▶ **Exercise description**
In the entries below, every line with the string "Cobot" is to be reported.

[Collected data]
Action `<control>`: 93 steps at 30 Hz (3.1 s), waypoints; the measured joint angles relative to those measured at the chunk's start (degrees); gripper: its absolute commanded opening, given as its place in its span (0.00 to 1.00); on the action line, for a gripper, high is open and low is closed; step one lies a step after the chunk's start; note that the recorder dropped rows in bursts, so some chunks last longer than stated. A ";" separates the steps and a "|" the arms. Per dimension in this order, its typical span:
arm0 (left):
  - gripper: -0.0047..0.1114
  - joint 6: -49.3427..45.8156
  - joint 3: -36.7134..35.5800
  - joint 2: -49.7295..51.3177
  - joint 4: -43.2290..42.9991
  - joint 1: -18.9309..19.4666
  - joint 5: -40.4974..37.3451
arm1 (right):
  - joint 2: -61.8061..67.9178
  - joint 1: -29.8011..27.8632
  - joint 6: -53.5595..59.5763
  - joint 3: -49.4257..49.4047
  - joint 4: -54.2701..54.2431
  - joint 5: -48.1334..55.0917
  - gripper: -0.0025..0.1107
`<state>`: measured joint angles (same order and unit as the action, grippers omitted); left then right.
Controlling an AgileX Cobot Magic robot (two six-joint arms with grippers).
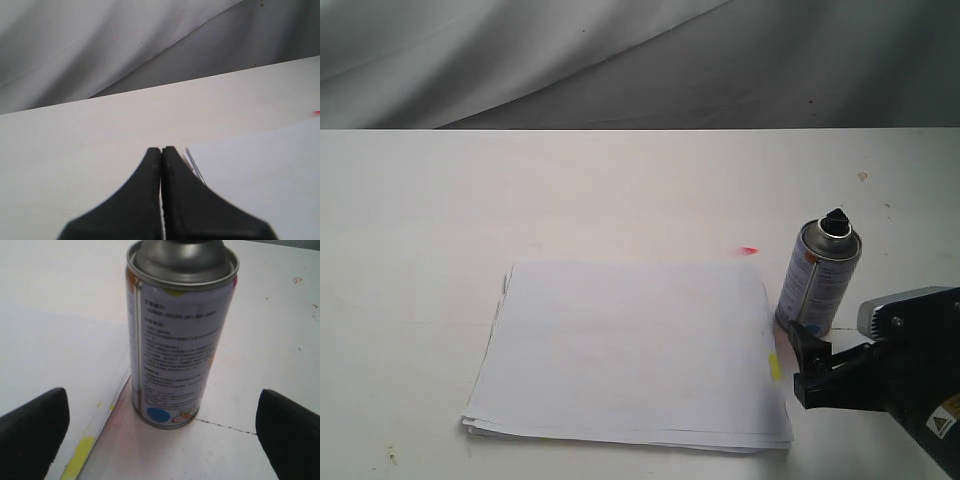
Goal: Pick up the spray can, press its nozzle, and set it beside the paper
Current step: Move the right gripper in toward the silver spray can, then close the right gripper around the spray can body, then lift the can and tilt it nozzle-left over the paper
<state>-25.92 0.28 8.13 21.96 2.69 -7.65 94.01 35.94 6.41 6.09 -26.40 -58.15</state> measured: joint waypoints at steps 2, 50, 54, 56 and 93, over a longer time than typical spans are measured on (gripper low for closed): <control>0.04 0.00 0.00 0.00 0.00 0.00 0.00 | 0.00 0.00 0.00 0.00 -0.14 0.00 0.84; 0.04 0.00 0.00 0.00 0.00 0.00 0.00 | 16.32 -6.91 0.70 13.90 2.59 -3.03 0.02; 0.04 0.00 0.00 0.00 0.00 0.00 0.00 | 14.65 -6.91 0.83 13.90 2.59 -1.20 0.02; 0.04 0.00 0.00 0.00 0.00 0.00 0.00 | 12.19 -6.91 1.41 13.90 2.59 0.87 0.02; 0.04 0.00 0.00 0.00 0.00 0.00 0.00 | -21.40 2.55 -56.67 40.27 89.09 90.35 0.02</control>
<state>-25.92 0.28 8.13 21.96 2.69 -7.65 72.61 38.49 -50.27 46.35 62.69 32.20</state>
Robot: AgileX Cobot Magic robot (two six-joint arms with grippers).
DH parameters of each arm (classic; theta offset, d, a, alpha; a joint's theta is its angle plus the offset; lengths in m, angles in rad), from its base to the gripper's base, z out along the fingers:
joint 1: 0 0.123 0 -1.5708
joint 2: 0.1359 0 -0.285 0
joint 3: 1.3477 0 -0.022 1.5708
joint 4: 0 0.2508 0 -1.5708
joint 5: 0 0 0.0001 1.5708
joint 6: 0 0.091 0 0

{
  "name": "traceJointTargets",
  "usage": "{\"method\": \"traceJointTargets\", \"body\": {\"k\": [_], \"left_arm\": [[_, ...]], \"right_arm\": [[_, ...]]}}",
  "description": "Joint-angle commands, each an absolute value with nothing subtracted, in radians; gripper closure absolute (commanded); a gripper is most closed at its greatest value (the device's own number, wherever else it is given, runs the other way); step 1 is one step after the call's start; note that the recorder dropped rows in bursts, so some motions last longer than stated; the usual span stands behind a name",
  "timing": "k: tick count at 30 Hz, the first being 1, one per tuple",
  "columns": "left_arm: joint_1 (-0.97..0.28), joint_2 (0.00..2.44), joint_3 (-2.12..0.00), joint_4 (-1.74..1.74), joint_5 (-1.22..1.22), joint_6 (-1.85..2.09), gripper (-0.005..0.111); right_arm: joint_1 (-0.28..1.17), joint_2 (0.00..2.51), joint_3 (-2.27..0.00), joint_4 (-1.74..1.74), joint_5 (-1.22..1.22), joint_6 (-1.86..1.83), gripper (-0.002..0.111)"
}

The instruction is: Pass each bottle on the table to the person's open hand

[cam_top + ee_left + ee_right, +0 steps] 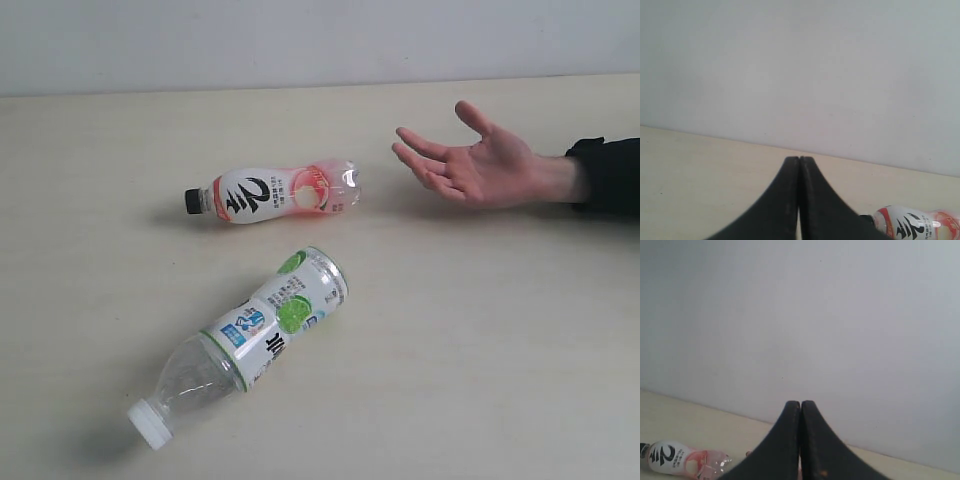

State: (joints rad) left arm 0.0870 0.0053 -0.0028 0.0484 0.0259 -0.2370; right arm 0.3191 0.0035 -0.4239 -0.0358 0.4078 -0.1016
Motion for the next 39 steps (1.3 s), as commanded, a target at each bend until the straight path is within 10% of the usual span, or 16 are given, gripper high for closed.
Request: {"method": "traceJointTargets", "body": {"k": [1, 15, 27, 39], "left_arm": [[0.089, 0.0, 0.0, 0.048, 0.02, -0.243, 0.106], [0.089, 0.0, 0.0, 0.048, 0.02, -0.243, 0.106], [0.089, 0.0, 0.0, 0.048, 0.02, -0.243, 0.106], [0.089, 0.0, 0.0, 0.048, 0.02, -0.243, 0.106]], "right_arm": [[0.338, 0.0, -0.425, -0.055, 0.441, -0.105, 0.108], [0.338, 0.019, -0.425, -0.062, 0.403, 0.0, 0.108], [0.338, 0.776, -0.77, -0.041, 0.668, -0.056, 0.108], [0.338, 1.011, -0.812, 0.025, 0.768, -0.121, 0.108]]}}
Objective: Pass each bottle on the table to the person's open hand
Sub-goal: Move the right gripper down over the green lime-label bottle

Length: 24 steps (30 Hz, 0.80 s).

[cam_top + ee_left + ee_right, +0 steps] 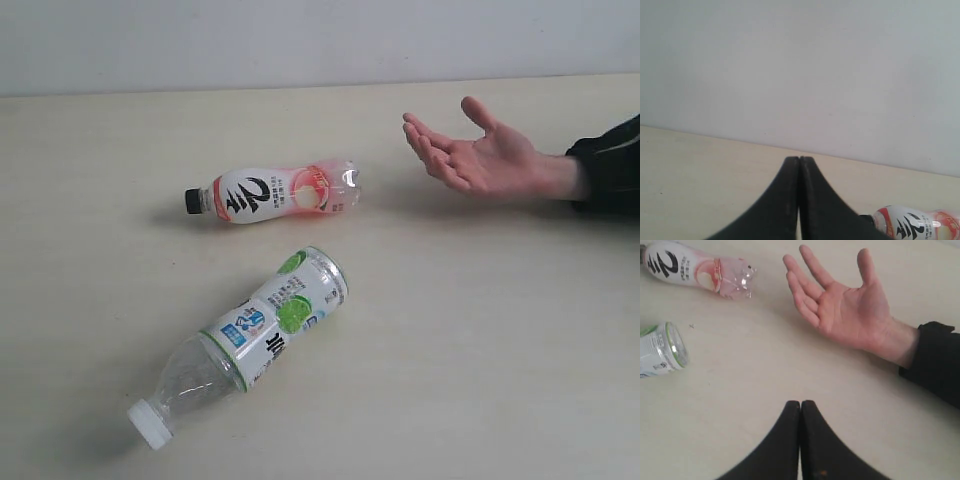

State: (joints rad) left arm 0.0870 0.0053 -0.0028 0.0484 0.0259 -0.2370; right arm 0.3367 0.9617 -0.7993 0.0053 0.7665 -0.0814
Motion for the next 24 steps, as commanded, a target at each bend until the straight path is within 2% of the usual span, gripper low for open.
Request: {"method": "traceJointTargets", "body": {"k": [1, 9, 19, 22, 24], "left_arm": [[0.089, 0.0, 0.0, 0.048, 0.02, -0.243, 0.106], [0.089, 0.0, 0.0, 0.048, 0.02, -0.243, 0.106], [0.089, 0.0, 0.0, 0.048, 0.02, -0.243, 0.106], [0.089, 0.0, 0.0, 0.048, 0.02, -0.243, 0.106], [0.089, 0.0, 0.0, 0.048, 0.02, -0.243, 0.106]], "right_arm": [[0.338, 1.037, -0.823, 0.044, 0.773, -0.148, 0.108], [0.338, 1.283, -1.021, 0.367, 0.883, -0.512, 0.108], [0.519, 1.557, -1.26, 0.236, 0.957, -0.576, 0.092], [0.581, 1.625, -1.287, 0.218, 0.951, -0.676, 0.083], [0.622, 1.663, -1.288, 0.203, 0.945, -0.748, 0.071]]}}
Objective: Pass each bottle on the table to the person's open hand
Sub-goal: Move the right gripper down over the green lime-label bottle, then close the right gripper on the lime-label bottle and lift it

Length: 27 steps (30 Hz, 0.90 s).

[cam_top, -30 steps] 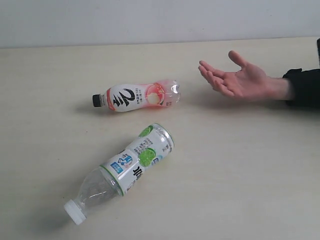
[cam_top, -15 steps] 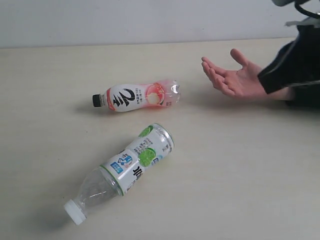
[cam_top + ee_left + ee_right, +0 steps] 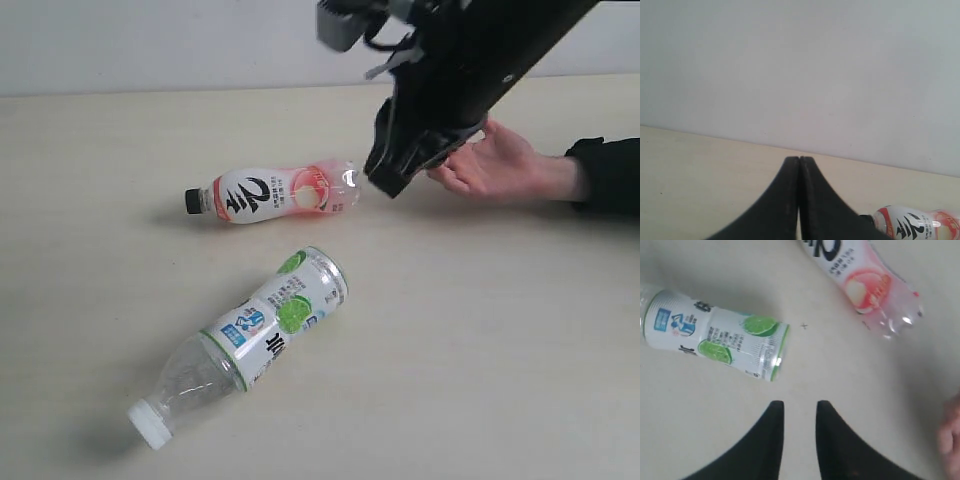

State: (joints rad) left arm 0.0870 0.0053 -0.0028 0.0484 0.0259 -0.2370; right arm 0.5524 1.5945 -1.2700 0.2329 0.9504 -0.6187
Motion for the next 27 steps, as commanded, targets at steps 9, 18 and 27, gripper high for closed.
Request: {"method": "traceJointTargets", "body": {"k": [9, 18, 27], "left_arm": [[0.089, 0.0, 0.0, 0.048, 0.02, -0.243, 0.106], [0.089, 0.0, 0.0, 0.048, 0.02, -0.243, 0.106], [0.089, 0.0, 0.0, 0.048, 0.02, -0.243, 0.106]], "right_arm": [[0.788, 1.778, -1.288, 0.04, 0.91, -0.856, 0.042], [0.919, 1.85, -1.288, -0.154, 0.857, -0.904, 0.034], [1.013, 1.942, -1.288, -0.377, 0.816, -0.917, 0.031]]}}
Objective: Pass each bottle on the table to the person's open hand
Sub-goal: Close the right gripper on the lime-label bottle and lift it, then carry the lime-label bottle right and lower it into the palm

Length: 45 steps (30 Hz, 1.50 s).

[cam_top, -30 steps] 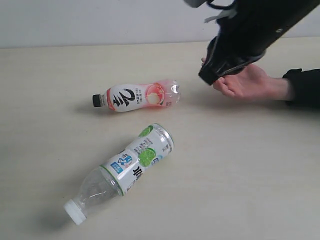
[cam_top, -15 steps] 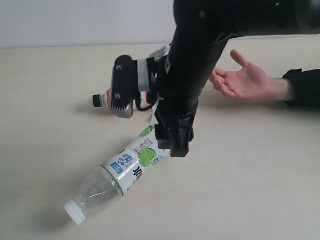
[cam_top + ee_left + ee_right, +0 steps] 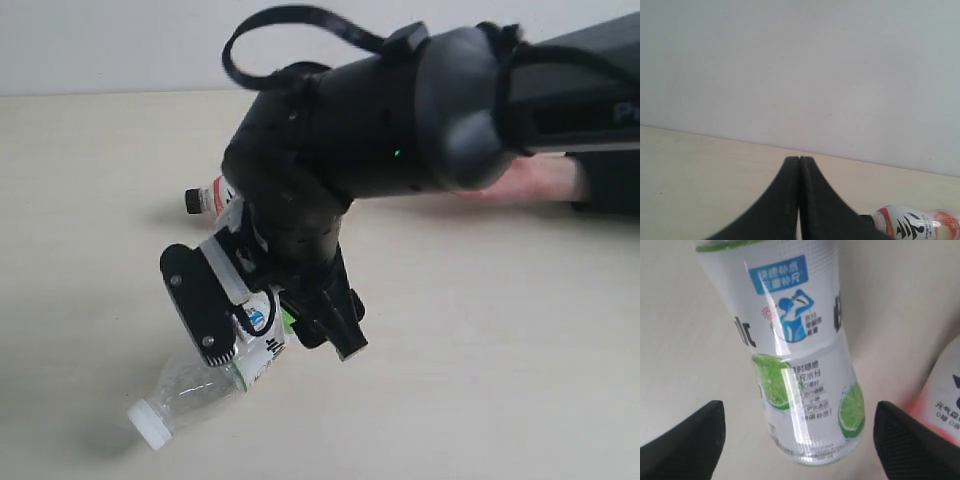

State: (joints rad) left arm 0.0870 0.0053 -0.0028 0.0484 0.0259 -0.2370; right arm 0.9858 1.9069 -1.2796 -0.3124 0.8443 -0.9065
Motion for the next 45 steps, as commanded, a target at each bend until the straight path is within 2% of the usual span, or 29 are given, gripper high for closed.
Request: {"method": "traceJointTargets", "body": {"k": [1, 12, 16, 21, 27, 35, 45], "left_arm": [[0.089, 0.0, 0.0, 0.048, 0.02, -0.243, 0.106], [0.089, 0.0, 0.0, 0.048, 0.02, -0.243, 0.106], [0.089, 0.0, 0.0, 0.048, 0.02, -0.243, 0.106], [0.089, 0.0, 0.0, 0.048, 0.02, -0.243, 0.106], [0.089, 0.0, 0.0, 0.048, 0.02, -0.243, 0.106], [0.089, 0.0, 0.0, 0.048, 0.02, -0.243, 0.106], [0.089, 0.0, 0.0, 0.048, 0.02, -0.243, 0.106]], "right_arm": [[1.012, 1.951, -1.288, -0.382, 0.806, -0.917, 0.031], [1.017, 2.021, -1.288, -0.367, 0.718, -0.914, 0.031], [1.017, 2.035, -1.288, -0.367, 0.716, -0.914, 0.036], [1.017, 2.036, -1.288, -0.367, 0.713, -0.851, 0.062], [1.017, 2.036, -1.288, -0.399, 0.711, -0.809, 0.107], [1.017, 1.951, -1.288, -0.399, 0.756, -0.792, 0.108], [1.017, 1.733, -1.288, -0.399, 0.898, -0.506, 0.108]]}}
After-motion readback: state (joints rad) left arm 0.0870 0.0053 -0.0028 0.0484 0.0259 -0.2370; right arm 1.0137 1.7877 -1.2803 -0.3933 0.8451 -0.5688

▶ **Answer to the exercise**
Controlling an AgileX Cobot Magic robot (two six-joint arms with grippers).
Robot: AgileX Cobot Magic robot (two six-joint arms with grippers).

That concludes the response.